**PROBLEM DESCRIPTION**
Your answer should be the lines below from the one holding "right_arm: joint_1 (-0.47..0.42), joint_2" through the one holding "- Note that", copied exactly and with nothing else.
━━━ SUPPLIED DATA ━━━
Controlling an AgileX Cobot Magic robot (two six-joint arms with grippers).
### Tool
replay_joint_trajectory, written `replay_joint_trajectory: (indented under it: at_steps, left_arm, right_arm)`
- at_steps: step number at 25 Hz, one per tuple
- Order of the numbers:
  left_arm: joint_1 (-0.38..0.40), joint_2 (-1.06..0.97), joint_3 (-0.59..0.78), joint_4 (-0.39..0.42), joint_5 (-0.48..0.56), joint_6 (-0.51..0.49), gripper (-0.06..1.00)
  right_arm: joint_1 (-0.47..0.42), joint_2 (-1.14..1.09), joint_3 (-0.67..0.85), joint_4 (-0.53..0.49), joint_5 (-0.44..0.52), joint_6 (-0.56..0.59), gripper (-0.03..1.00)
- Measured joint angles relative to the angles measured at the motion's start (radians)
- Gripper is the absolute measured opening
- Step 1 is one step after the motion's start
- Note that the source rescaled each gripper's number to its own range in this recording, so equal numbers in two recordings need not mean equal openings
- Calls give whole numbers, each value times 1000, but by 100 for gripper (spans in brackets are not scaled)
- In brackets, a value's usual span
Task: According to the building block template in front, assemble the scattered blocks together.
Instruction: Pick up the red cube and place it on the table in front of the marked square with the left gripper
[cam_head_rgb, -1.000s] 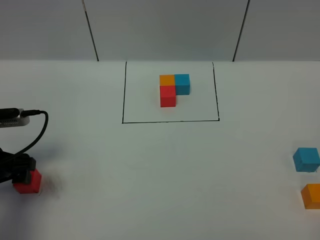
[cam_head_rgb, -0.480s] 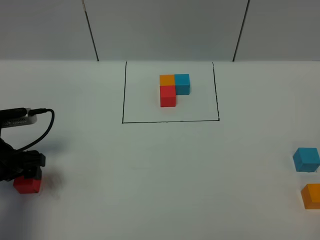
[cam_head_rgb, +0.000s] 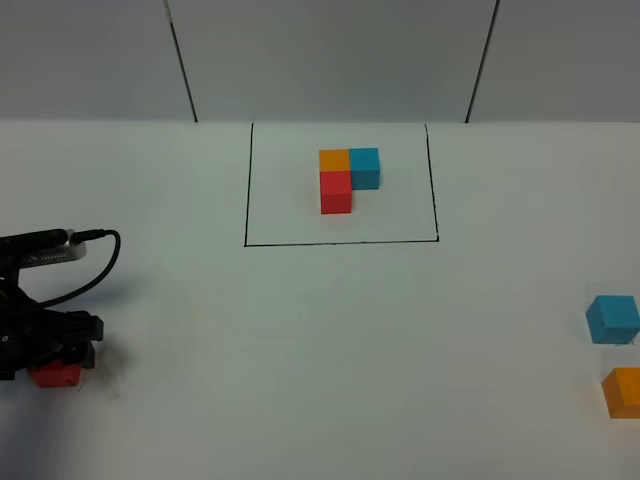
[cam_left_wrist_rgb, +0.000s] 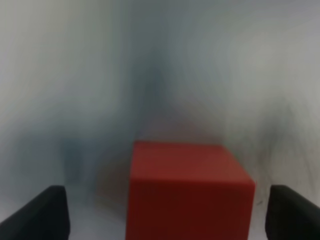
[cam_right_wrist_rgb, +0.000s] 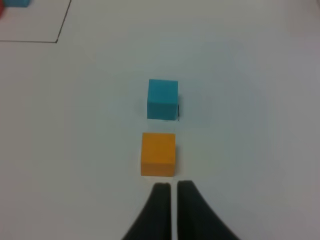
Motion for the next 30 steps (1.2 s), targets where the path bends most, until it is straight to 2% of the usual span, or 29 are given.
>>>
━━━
**TASK SOLUTION**
  right_arm: joint_1 (-0.47..0.42), joint_2 (-1.14..1.09), joint_3 (-0.67..0.85), joint_4 (-0.53..0.49), joint_5 (-0.44..0.52), joint_6 (-0.56..0.59), gripper (-0.03..1.00)
- Measured joint angles relative to the angles measured at the motion's start (radians)
- Gripper is the absolute measured opening
- Step 1 is one step after the motion's start
- Note that the source rescaled each gripper's number to its own range in this recording, so equal numbers in two recordings need not mean equal openings

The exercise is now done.